→ WORK INSTRUCTIONS: For each line in the data that includes "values", make a copy.

→ AVAILABLE DATA:
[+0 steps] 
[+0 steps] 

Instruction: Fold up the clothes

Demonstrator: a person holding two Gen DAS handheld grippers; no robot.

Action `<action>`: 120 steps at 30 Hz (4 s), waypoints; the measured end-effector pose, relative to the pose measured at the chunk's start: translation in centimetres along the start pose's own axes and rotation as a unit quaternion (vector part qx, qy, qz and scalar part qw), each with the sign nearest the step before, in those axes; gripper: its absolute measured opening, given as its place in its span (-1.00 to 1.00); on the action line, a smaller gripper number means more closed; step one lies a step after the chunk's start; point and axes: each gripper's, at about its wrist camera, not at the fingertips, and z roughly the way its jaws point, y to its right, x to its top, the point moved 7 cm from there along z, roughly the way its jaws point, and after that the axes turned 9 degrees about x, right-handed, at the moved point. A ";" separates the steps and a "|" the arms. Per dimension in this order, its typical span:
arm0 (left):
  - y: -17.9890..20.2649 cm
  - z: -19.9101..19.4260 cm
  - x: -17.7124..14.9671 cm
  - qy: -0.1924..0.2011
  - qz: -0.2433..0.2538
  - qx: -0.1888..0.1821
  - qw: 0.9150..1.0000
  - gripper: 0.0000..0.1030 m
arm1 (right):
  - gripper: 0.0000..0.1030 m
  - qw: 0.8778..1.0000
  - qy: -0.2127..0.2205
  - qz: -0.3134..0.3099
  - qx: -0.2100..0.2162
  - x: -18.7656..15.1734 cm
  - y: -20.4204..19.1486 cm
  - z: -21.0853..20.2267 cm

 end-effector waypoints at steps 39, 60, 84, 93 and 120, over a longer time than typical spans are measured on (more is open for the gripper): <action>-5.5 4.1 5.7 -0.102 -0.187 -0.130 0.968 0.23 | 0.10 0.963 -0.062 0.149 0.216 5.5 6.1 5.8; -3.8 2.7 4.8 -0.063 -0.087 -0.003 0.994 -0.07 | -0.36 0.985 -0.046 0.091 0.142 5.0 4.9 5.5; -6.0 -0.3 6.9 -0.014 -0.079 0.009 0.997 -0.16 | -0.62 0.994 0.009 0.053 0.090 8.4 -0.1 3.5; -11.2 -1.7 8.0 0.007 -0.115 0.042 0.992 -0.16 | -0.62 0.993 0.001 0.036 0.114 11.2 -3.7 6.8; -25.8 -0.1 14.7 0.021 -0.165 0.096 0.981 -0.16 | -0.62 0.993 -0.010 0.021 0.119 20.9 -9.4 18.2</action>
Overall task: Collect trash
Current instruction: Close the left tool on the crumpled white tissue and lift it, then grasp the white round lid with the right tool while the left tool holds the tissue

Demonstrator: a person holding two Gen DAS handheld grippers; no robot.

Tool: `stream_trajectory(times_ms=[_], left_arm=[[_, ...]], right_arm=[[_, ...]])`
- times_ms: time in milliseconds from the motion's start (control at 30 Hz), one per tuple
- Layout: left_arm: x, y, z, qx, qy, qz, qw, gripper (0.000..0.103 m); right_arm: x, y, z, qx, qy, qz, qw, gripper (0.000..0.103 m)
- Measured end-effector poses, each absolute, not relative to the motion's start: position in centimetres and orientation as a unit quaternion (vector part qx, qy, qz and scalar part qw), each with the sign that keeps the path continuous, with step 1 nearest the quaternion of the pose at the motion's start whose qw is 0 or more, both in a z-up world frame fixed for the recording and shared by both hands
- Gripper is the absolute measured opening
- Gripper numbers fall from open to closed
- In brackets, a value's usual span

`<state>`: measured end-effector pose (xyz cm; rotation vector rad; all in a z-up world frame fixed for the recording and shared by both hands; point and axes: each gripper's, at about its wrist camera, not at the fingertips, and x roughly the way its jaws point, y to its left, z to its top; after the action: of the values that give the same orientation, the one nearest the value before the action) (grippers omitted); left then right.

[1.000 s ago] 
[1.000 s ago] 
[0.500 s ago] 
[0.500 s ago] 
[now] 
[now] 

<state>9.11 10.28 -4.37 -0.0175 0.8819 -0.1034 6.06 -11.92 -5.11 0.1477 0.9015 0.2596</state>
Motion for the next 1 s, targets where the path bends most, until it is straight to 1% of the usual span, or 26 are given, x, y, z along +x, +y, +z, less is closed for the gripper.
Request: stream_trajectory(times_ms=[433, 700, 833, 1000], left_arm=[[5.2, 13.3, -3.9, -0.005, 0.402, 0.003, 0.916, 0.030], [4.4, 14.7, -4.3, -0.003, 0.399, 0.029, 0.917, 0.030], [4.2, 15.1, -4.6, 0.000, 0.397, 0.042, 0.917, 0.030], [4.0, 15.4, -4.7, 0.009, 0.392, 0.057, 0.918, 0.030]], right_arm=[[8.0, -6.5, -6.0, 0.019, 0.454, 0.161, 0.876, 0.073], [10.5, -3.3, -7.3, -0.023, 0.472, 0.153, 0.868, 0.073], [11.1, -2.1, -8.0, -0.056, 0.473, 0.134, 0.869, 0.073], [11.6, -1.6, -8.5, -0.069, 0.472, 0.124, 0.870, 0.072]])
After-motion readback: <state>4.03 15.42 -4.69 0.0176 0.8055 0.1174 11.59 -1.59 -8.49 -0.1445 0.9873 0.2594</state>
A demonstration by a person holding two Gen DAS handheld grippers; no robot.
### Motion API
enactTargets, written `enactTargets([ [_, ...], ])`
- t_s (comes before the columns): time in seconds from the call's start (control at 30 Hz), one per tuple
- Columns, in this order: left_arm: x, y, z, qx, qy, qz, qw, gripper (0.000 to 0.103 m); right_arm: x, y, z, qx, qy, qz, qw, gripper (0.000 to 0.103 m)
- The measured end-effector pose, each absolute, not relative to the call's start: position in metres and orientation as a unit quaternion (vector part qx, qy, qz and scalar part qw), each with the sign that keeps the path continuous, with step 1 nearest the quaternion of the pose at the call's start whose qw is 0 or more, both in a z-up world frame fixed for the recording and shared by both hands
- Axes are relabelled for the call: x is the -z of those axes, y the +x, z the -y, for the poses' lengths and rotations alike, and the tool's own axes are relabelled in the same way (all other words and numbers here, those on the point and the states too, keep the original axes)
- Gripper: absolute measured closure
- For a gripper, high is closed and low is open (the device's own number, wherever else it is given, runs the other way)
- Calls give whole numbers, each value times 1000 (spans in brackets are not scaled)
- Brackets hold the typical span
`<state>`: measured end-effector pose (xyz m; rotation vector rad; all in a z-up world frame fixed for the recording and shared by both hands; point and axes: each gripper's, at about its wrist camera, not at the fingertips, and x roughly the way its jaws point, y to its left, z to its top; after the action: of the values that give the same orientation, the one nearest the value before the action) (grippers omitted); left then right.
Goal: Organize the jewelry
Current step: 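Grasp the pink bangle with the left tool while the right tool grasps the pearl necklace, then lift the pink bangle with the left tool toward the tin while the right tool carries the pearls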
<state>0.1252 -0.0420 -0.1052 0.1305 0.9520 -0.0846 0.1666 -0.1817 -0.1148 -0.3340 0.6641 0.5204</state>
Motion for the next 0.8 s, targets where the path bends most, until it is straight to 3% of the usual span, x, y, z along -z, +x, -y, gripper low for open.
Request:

→ RESPONSE TO THE TASK:
`<state>`: measured end-effector pose (xyz cm; rotation vector rad; all in a z-up world frame fixed for the recording and shared by both hands; point and axes: each gripper's, at about its wrist camera, not at the fingertips, and x roughly the way its jaws point, y to its left, z to its top; after the action: of the values that give the same orientation, the one nearest the value before the action) (grippers omitted); left then right.
`<state>`: measured end-effector pose (xyz m; rotation vector rad; all in a z-up world frame fixed for the recording and shared by both hands; point and axes: each gripper's, at about its wrist camera, not at the fingertips, and x roughly the way its jaws point, y to its left, z to its top; after the action: of the values that give the same orientation, the one nearest the value before the action) (grippers omitted); left then right.

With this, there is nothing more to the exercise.